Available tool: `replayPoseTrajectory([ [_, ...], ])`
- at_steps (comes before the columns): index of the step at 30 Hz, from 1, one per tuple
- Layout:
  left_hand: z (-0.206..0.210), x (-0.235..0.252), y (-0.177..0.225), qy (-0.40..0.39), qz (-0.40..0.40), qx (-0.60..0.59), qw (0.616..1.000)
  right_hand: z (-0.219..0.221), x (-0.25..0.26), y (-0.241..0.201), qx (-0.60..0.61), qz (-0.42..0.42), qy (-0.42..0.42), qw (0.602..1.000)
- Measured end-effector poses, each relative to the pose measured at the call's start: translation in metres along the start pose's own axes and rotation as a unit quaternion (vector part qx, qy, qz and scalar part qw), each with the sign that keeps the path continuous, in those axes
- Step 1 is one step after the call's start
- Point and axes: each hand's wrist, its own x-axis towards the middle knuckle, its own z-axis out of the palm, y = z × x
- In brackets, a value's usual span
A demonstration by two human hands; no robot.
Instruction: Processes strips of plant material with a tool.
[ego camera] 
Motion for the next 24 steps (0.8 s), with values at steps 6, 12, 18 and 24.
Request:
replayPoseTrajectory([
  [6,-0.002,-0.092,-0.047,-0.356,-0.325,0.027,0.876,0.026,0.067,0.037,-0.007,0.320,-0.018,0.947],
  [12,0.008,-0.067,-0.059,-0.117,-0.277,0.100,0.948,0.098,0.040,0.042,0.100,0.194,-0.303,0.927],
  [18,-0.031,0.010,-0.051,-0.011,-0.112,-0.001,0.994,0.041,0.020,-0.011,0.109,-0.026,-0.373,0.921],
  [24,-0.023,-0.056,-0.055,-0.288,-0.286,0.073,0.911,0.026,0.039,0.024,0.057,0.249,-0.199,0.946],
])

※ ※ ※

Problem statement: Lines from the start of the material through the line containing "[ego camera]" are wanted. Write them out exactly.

Response area:
Available tool: `replayPoseTrajectory([ [_, ...], ])`
- at_steps (comes before the columns): index of the step at 30 Hz, from 1, one per tuple
- Layout:
  left_hand: z (-0.206..0.210), x (-0.235..0.252), y (-0.177..0.225), qy (-0.40..0.39), qz (-0.40..0.40), qx (-0.60..0.59), qw (0.616..1.000)
  right_hand: z (-0.219..0.221), x (-0.25..0.26), y (-0.241..0.201), qx (-0.60..0.61), qz (-0.42..0.42), qy (-0.42..0.42), qw (0.602..1.000)
- Measured end-effector poses, each relative to the pose measured at the call's start: translation in metres along the start pose's own axes and rotation as a unit quaternion (vector part qx, qy, qz and scalar part qw), each with the sign that keeps the path continuous, in those axes
- Step 1 is one step after the call's start
- Point and axes: each hand's wrist, its own x-axis towards the middle knuckle, its own z-axis out of the palm, y = z × x
- In brackets, a value's usual span
A demonstration by two human hands; no robot.
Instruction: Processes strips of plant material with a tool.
[ego camera] 

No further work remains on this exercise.